Also on November 20, 2001, Ag Services met with the Schroeders to discuss their interest in purchasing the property.  At this meeting, the Schroeders made an oral offer to pay $800,000 for the property.  Ag Services rejected the Schroeders’ offer.  On November 21, as soon as it had completed the discussion with Vagts, Ag Services informed the Schroeders of the agreement with Vagts and hand delivered copies of Vagts’ purchase agreement to them.  The Ag Services representative orally informed the Schroeders that their statutory right of first refusal was triggered by the delivery of the copy of the purchase agreement.  On November 30, 2001, Ag Services sent the Schroeders written statutory notice of their right of first refusal, which specified that the Schroeders had 65 days to exercise that right and if so exercised, 10 days to make payment.  Attached to the mailed notice was another copy of the purchase agreement between Vagts and Ag Services.
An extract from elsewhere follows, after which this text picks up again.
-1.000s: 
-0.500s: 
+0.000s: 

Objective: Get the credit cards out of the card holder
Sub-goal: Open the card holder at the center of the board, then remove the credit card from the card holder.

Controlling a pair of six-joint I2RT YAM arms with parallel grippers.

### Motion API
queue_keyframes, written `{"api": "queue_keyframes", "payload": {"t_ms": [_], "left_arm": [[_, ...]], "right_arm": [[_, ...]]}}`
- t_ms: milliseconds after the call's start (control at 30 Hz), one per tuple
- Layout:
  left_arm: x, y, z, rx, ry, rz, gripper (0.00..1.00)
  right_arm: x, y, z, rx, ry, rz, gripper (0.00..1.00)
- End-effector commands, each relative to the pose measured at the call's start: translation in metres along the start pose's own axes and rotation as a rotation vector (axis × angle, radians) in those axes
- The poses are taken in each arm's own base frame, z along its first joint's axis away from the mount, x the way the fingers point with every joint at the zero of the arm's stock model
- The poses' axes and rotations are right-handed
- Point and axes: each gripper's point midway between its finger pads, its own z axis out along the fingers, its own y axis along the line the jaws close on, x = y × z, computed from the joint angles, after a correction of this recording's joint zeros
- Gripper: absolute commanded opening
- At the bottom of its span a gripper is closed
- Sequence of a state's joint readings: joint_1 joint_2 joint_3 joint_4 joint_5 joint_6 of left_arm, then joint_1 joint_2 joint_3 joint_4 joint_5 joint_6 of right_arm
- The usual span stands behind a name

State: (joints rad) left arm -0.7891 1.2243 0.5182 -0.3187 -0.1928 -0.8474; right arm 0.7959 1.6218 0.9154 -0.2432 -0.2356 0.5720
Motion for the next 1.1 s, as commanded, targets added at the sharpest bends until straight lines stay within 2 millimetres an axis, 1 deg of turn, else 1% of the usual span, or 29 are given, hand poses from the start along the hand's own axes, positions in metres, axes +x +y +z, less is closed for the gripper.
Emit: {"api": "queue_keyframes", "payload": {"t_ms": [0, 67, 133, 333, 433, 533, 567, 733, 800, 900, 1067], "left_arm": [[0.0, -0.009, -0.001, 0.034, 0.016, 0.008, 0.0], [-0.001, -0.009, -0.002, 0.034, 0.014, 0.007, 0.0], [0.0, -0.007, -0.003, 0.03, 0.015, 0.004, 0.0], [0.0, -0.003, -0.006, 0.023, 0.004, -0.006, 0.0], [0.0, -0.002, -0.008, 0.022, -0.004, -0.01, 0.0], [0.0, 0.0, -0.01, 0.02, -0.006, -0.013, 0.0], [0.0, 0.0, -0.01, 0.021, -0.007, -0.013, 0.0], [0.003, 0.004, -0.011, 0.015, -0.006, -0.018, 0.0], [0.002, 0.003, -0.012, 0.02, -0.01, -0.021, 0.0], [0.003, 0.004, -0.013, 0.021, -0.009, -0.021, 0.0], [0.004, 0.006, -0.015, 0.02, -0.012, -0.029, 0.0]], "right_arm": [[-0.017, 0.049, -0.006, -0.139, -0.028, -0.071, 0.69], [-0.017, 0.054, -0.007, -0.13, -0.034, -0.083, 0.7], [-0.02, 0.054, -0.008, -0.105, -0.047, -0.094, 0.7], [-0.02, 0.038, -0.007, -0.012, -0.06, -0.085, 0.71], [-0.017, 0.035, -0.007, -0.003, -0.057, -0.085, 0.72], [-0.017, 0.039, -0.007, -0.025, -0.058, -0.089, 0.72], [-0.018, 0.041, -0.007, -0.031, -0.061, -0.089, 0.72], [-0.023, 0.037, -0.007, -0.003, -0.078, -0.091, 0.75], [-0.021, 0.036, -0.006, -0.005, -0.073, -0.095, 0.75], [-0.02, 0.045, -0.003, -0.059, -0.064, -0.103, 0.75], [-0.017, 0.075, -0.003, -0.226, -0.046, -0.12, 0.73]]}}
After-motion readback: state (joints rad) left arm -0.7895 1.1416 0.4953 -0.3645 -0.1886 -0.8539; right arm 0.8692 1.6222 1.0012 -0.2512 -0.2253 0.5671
On February 1, 2002, the Schroeders notified Ag Services that they were exercising their right of first refusal and that they would complete the purchase of the property in accordance with the terms of the purchase agreement with Vagts.  The Schroeders did not make payment within the 10-day period or subsequently. 

As a result of title objections raised by Vagts’ lender, the closing between Ag Services and Vagts was postponed pending successful completion of a quiet-title action.  On April 8, 2002, Ag Services initiated a quiet-title action to correct the legal description that had been used in the mortgage foreclosure and any other issues.  The Schroeders answered the quiet-title action and counterclaimed arguing that their right of first refusal had not expired and that Ag Services was permitting waste on the property, and requesting the appointment of a receiver.  Ag Services moved for summary judgment and the Schroeders moved to amend their answer to add counterclaims and sought a continuance to conduct discovery.  The district court granted the summary judgment motion and dismissed the Schroeders’ motion.  The Schroeders appealed and on June 24, 2003, this court reversed and remanded on the ground that the district court abused its discretion in failing to grant a continuance to conduct discovery.  Ag Services of America, Inc. v. Schroeder, C3-02-1989, 2003 WL 21448874 (Minn. App. June 24, 2003).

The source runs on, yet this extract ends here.